The share of large firms (200 or more workers) in the U.S. offering retiree health benefits to active workers has declined from 66 percent in 1988 to 28 percent in 2013. The largest firms are most likely to offer health benefits to active workers when they retire; 48 percent of organizations with 5,000 or more workers provide retiree coverage versus 5 percent among those with from 3 to 199 workers.

 

Premiums and Cost Sharing

Typically retirees are required to make a contribution toward the total premium, and in some instances retirees pay 100 percent of the cost. According to Mercer’s National Survey of Employer-Sponsored Health Plans, as cited in the Kaiser report:

  • Retirees ages 65 and older paid the full premium in 40 percent of the large employer plans offering retiree health benefits.

  • Conversely, large employers paid the full amount in 14 percent of plans.

  • Among the remaining 46 percent of plans where the cost was shared, the average retiree contribution was 38 percent for Medicare-eligible retirees. The results were similar among employers offering benefits to pre-Medicare retirees.

Redesigning Coverage

Ongoing concerns about costs coupled with changes in Medicare, notably the addition of prescription drug coverage and more recent changes made by the Affordable Care Act (ACA), have triggered a major reassessment by employers of whether, and in what form, they should continue to offer retiree health benefits. Further, a number of policy proposals are under consideration that could have a significant impact on retiree health benefits and costs.
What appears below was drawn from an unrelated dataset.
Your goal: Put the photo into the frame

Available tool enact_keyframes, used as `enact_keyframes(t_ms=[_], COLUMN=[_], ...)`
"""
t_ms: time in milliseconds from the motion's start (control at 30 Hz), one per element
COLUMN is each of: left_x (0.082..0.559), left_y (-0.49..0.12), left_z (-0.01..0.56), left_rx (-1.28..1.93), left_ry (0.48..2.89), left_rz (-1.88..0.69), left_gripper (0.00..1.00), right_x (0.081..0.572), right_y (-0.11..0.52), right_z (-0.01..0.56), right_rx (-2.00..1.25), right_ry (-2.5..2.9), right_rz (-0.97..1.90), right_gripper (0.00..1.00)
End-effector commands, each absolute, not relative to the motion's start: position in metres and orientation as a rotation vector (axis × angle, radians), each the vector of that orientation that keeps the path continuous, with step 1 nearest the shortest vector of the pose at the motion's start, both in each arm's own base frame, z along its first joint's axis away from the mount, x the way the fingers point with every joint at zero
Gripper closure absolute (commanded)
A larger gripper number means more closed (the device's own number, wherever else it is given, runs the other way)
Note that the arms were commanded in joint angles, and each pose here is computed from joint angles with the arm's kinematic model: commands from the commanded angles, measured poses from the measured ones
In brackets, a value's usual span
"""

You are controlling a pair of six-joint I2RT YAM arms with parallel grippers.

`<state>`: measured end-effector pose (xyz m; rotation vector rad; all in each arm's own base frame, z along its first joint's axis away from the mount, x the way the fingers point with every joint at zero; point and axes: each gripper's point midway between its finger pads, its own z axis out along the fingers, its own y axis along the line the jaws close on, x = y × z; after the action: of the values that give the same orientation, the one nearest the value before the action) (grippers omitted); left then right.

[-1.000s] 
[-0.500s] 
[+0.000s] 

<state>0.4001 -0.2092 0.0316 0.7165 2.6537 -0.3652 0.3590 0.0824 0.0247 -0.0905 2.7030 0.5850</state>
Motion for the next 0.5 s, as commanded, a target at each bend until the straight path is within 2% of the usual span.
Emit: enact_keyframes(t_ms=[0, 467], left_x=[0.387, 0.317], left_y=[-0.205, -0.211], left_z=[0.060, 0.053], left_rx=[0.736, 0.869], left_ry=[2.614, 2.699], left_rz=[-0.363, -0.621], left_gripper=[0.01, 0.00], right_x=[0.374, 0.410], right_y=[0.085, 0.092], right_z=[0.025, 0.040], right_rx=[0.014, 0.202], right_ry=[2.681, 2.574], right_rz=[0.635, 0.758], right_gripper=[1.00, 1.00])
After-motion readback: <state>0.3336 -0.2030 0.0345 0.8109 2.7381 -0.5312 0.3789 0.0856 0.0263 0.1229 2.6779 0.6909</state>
In general, most employers do not appear to be dropping coverage altogether, but the prevalence of retiree health coverage is expected to decline incrementally over time, assuming employers follow through on their interest in dropping coverage.
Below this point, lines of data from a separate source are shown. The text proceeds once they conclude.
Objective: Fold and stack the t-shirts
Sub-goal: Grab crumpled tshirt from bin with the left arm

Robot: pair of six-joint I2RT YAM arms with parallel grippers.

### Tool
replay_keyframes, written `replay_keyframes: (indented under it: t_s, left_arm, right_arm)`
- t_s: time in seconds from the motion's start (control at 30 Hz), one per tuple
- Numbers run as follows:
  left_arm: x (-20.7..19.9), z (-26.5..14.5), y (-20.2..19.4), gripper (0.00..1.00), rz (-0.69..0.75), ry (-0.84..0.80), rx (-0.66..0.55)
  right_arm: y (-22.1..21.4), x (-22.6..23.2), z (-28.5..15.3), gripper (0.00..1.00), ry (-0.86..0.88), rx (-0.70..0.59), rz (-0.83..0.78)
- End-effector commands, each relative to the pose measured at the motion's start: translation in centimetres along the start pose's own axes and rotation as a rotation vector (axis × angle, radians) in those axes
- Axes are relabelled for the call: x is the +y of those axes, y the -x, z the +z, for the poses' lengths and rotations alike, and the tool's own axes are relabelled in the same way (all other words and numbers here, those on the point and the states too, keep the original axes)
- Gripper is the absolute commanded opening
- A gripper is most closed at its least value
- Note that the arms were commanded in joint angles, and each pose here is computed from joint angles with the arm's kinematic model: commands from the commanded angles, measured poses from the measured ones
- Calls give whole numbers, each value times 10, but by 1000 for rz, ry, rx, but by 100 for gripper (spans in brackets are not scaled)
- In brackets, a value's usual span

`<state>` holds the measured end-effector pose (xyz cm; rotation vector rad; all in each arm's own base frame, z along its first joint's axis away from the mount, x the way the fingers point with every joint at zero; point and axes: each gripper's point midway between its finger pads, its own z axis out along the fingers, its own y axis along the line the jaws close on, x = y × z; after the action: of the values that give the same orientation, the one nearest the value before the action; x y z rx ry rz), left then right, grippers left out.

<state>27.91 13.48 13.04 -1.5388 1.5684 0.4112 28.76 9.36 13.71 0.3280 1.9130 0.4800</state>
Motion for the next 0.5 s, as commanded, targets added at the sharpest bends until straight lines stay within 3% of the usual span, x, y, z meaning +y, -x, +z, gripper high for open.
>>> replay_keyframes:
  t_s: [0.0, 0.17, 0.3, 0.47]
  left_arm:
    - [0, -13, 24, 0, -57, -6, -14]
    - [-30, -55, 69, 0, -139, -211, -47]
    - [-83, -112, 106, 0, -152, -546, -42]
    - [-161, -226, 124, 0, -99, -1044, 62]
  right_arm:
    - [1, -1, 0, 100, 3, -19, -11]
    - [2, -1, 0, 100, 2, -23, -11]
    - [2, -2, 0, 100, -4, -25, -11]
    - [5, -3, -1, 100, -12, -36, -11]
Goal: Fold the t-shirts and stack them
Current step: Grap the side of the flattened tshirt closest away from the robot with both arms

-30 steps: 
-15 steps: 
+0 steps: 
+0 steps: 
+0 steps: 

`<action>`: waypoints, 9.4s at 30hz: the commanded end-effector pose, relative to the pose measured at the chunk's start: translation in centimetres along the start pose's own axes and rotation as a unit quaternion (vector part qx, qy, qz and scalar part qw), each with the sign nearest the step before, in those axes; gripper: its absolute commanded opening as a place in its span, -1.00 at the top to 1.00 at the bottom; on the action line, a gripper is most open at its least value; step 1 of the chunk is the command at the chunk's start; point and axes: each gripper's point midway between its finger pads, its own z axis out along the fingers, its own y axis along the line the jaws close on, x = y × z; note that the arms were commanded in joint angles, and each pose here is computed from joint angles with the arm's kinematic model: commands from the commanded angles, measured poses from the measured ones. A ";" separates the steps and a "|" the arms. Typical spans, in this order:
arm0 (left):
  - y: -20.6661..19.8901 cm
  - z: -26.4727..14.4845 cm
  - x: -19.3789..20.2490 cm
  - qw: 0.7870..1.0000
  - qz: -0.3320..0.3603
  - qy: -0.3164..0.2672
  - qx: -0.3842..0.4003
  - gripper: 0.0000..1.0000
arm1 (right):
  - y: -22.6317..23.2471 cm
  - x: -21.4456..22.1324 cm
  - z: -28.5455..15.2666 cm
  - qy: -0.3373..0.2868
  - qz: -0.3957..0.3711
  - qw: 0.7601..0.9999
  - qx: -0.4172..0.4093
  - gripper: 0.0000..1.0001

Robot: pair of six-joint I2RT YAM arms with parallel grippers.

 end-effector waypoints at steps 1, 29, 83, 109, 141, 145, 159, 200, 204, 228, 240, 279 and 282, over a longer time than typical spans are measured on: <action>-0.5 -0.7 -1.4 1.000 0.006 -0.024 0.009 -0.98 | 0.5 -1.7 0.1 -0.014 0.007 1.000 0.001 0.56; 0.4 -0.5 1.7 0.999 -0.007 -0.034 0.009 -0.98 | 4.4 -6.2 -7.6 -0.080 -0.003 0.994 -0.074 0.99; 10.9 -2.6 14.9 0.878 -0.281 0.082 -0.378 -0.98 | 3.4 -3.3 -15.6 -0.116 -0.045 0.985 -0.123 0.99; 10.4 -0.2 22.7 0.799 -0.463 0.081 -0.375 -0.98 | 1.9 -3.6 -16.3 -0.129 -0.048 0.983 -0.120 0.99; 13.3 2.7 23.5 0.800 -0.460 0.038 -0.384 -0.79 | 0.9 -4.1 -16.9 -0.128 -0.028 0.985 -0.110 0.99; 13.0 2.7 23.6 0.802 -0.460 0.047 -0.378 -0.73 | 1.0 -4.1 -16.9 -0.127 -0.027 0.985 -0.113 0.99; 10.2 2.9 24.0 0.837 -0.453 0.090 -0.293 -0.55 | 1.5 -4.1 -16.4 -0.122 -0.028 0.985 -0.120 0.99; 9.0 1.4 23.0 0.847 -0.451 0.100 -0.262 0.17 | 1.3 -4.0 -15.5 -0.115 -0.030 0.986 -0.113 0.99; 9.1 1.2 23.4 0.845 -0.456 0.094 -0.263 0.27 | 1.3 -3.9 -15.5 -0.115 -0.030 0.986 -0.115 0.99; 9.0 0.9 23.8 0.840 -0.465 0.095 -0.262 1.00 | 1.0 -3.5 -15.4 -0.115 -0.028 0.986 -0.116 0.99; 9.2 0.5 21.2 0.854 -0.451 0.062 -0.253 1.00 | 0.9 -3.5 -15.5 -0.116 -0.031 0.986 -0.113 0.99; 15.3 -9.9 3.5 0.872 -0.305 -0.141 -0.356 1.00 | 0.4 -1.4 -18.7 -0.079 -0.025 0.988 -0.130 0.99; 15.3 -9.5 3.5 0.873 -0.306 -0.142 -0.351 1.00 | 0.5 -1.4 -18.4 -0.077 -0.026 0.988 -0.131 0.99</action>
In addition to outright terminations of coverage, key changes reported by employers include:

  • Shifting to a defined contribution approach (providing retirees with a subsidy to purchase individual coverage) for both pre-65 and post-65 retiree coverage, fueled by the employers’ desire to manage future costs.

  • For Medicare-eligible retirees, facilitating access to nongroup "Medigap" or Medicare Advantage coverage through private exchanges.

  • For pre-65 retirees, using the new federal/state ACA marketplaces as a possible pathway to nongroup coverage.

  • Raising retirees’ premiums and cost sharing, including changes that essentially eliminated first-dollar coverage for retirees.

  • Tightening eligibility requirements, e.g., raising minimum age and service requirements.

  • Eliminating coverage for future retirees, typically first for new hires, in some cases for current employees and far less frequently, for current retirees.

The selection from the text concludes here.